1. Really need to find an agent and get one of my manuscripts published. The blog is just not getting the bills paid.

The House of Tile and Sinus Infections

April 24th, 2006

Enough about the school district, school closures, recipes, how-to’s, product and book reviews (I have a backlog that I still am not reviewing anytime soon, but will someday, sorry), the remodeling, the kids who will just not stop screaming and whining (hmm — wonder who they get that from?), etc. OK, I will say one thing, cuz I know the anticipation has been killing you — THE TILE IS ALL DONE! I EVEN TOOK PICTURES TO POST! But I can’t because I am just too toasted. So deal. Also, the tile guy is so nice and now hates my neighbor more than I do. Cuz her yard stinks. And she stinks. And she was rude to him. My tile guy, who is pulling this whole long, sad, way overdue project together and ta-da!

Don’t be rude to my tile guy, damn, what the hell is wrong with you, Neighbor from Hell?

(PS — NOT Naked Neighbor, she is an angel. And I owe three or four babysitting swaps cuz I’m lame and haven’t reciprocated. I mean the one who helped extricate me from The Mess. And was this a bonding experience for us? It was for me, but not her, apparently, cuz she bitched me out up one side/down the other two days later??? Shut up, WitchyPoo! I was feeling all sentimental toward you.)

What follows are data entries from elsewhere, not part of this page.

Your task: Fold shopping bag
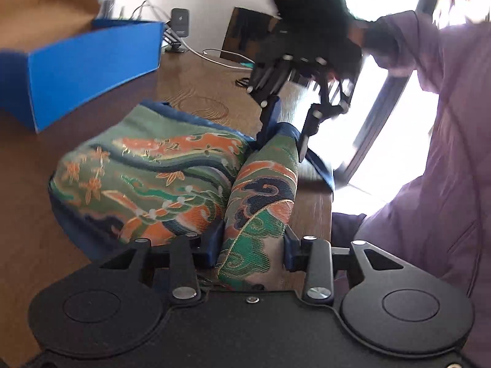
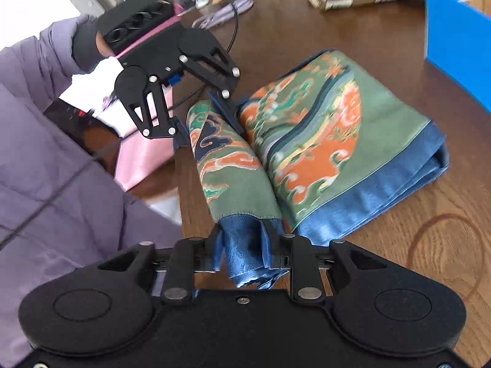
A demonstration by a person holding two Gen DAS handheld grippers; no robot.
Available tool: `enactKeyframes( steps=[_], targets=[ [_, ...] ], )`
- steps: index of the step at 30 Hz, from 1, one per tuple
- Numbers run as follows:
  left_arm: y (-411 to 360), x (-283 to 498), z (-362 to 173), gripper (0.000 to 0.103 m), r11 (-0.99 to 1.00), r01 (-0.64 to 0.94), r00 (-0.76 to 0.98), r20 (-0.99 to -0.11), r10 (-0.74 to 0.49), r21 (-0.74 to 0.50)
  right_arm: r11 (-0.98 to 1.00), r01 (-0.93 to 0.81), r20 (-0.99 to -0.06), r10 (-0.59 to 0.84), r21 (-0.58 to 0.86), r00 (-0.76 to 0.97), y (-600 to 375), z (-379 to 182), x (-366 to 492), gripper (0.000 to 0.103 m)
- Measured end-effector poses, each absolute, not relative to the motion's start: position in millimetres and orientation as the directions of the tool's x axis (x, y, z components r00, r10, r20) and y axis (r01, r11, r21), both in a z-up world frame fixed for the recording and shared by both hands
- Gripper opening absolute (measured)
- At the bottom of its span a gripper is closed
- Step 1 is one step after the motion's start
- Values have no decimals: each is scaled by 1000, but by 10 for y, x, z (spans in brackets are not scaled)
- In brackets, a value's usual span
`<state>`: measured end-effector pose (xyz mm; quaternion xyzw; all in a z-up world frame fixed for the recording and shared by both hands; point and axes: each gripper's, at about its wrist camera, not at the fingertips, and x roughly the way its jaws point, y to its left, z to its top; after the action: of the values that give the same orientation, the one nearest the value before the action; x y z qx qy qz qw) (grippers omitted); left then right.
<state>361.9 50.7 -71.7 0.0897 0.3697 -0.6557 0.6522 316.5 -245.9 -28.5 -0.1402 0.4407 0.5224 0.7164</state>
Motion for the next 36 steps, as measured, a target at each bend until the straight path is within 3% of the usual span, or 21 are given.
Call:
enactKeyframes(
  steps=[1,2,5,7,10,14,20,23,28,32,36],
  targets=[
    [523,3705,-758,37,111,904,-167,-581,-797,-412,422,-895,-772,614,144,165,-2447,-242,3040,58],
    [521,3736,-771,37,106,896,-182,-575,-798,-431,427,-900,-764,608,84,217,-2441,-237,2975,60],
    [484,3846,-809,37,88,872,-230,-562,-794,-481,418,-905,-707,618,-76,345,-2469,-406,2698,55],
    [475,3902,-827,37,90,857,-247,-557,-793,-508,467,-883,-674,638,-48,374,-2519,-511,2696,42],
    [455,3874,-788,40,108,862,-235,-579,-781,-495,518,-846,-677,668,127,308,-2622,-549,2839,36],
    [339,3576,-570,49,79,957,-135,-671,-730,-278,500,-799,-694,704,335,150,-2736,-510,3025,35],
    [371,3010,-329,54,77,989,143,-651,-746,129,427,-686,-652,753,590,-92,-2794,-633,3507,34],
    [328,2912,-408,53,68,976,193,-673,-714,209,402,-637,-633,753,658,-179,-2764,-703,3680,33],
    [385,3271,-588,40,122,992,65,-700,-711,-32,402,-548,-604,756,734,-254,-2751,-807,3786,34],
    [411,3443,-746,38,94,984,-40,-708,-705,-150,455,-601,-664,726,657,-177,-2728,-674,3621,38],
    [453,3631,-802,36,87,966,-109,-689,-716,-243,473,-852,-796,593,225,119,-2502,-259,2943,44]
  ],
)
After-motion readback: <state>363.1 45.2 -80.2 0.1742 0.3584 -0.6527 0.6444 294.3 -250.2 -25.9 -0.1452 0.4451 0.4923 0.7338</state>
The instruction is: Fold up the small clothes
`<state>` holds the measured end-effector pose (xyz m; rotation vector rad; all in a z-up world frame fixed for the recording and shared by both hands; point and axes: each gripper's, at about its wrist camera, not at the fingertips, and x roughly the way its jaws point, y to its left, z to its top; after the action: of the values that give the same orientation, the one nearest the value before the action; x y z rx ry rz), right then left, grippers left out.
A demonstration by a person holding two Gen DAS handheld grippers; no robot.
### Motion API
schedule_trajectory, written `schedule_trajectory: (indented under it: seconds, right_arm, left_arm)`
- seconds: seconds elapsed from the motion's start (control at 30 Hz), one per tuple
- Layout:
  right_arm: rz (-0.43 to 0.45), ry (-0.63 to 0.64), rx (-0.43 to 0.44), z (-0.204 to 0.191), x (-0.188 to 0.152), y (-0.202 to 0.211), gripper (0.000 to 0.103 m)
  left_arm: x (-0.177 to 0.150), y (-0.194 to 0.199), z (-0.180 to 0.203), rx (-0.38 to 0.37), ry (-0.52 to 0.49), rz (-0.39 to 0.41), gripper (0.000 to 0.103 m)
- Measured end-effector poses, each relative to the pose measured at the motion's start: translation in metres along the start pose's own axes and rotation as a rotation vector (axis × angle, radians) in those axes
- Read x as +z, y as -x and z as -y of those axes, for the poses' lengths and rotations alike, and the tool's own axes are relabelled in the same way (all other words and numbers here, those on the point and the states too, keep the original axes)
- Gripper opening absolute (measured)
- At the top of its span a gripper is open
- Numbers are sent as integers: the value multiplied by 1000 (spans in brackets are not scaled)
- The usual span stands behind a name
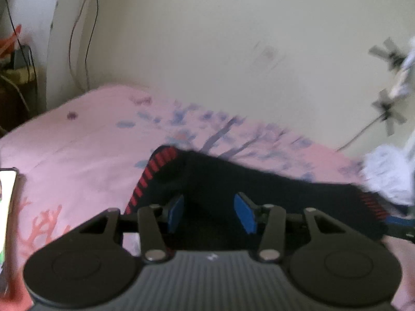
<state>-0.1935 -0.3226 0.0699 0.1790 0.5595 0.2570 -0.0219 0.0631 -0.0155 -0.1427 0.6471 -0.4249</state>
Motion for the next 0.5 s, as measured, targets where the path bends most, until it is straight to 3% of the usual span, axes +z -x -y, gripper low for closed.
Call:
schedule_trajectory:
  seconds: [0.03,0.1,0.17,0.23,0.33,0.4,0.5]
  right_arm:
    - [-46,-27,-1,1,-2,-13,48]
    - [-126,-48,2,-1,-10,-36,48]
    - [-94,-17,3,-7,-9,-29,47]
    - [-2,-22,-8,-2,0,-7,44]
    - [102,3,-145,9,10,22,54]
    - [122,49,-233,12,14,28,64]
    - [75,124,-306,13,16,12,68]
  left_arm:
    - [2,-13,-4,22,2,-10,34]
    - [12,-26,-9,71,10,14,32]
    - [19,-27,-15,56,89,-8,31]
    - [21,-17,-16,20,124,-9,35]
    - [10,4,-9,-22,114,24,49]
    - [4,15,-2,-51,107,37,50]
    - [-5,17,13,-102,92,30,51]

BUT ENOUGH ABOUT HER AND HER STINKY BARNYARD BACKYARD AND HER IDIOT DOG WHO FRICKIN’ NEVER STOPS YAPPING AND HER XMAS TREE WHICH IS, YES, STILL IN THE DRIVEWAY. It’s April, savvy?

This is all about me, me, me and my hideous sinus infection and the “course of steroids and antibiotics” that I am now taking to avoid pneumonia. For the second time. I just went through this in February. Yes, it’s not enough that I get a sinus infection that makes me ache and cry and feel swollen and unable to breathe. It moves right down the nasal passages into my lungs and voila! Bronchitis, then bronchial pneumonia.